Whenever a line in the data below includes the string "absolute", copy it out.

····················

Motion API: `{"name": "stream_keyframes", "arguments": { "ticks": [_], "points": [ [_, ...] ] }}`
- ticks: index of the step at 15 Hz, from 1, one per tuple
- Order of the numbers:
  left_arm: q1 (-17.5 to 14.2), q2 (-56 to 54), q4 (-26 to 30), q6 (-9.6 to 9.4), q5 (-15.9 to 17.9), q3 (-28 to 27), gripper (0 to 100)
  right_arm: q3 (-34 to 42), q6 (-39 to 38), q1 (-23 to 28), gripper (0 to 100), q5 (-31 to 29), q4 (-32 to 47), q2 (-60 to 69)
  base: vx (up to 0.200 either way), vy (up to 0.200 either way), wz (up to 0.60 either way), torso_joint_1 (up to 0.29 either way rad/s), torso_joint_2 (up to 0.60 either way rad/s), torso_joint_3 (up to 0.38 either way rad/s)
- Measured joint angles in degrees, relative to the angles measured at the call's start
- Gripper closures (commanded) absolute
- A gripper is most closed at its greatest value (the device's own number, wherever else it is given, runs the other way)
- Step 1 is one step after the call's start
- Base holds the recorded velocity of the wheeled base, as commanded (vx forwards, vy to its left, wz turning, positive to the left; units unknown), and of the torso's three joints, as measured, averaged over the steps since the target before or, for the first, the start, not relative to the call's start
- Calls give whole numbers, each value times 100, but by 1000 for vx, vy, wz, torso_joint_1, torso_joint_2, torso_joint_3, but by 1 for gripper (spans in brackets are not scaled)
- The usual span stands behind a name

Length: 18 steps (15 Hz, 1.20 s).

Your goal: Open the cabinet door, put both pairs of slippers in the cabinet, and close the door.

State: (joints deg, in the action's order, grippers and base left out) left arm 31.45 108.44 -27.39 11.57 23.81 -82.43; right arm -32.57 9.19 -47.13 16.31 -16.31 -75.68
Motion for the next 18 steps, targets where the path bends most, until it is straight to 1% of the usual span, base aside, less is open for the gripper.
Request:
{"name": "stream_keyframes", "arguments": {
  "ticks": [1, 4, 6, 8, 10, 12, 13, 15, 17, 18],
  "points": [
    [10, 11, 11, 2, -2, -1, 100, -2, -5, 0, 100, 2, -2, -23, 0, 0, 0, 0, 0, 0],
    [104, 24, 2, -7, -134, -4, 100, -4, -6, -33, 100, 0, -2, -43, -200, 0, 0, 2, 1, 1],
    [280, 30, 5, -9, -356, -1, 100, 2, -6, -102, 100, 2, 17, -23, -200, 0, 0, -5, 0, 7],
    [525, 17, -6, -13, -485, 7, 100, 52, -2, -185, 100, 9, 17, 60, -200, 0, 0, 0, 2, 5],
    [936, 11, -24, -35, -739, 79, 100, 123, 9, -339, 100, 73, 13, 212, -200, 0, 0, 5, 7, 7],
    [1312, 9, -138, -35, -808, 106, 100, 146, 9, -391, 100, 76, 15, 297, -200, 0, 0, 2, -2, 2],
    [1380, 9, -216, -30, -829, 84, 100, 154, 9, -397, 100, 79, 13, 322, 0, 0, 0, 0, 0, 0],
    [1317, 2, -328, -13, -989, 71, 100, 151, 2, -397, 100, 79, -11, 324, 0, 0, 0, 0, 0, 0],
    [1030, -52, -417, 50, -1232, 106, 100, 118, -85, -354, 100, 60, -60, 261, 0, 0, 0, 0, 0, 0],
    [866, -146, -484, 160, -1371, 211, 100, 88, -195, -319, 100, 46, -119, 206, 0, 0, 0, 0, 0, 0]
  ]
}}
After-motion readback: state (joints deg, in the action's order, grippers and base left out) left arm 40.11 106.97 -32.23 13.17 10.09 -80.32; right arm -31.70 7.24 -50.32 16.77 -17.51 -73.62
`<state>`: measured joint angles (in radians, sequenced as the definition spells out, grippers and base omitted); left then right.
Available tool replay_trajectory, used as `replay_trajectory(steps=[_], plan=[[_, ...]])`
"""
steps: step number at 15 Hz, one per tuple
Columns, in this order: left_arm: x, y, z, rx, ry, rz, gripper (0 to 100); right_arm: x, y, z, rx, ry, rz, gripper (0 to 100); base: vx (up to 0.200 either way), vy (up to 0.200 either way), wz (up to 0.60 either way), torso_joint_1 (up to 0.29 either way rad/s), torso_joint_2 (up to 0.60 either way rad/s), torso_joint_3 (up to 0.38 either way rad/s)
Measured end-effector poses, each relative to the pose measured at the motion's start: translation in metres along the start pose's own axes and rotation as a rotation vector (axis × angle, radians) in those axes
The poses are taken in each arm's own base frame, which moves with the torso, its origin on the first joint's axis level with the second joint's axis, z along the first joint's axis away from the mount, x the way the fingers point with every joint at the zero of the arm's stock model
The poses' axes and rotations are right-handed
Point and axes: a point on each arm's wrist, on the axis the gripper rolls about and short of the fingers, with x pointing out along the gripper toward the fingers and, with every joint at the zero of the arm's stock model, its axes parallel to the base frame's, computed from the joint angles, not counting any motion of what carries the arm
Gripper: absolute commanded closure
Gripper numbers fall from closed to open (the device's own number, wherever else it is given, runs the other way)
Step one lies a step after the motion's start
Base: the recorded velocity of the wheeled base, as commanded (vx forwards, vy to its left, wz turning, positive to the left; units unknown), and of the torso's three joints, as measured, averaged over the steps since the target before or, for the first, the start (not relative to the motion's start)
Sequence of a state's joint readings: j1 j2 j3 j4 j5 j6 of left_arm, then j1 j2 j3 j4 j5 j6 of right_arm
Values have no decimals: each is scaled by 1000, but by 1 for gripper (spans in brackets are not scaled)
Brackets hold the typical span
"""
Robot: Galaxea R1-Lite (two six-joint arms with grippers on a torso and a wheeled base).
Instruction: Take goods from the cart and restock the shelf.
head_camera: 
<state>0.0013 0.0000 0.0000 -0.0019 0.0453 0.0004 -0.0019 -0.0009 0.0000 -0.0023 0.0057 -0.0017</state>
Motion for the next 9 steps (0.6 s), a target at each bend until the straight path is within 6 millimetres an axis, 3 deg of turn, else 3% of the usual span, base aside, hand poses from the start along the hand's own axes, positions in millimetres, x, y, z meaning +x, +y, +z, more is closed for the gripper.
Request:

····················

## [Exercise result]
- Gripper closures (commanded) absolute
Gripper: absolute commanded closure

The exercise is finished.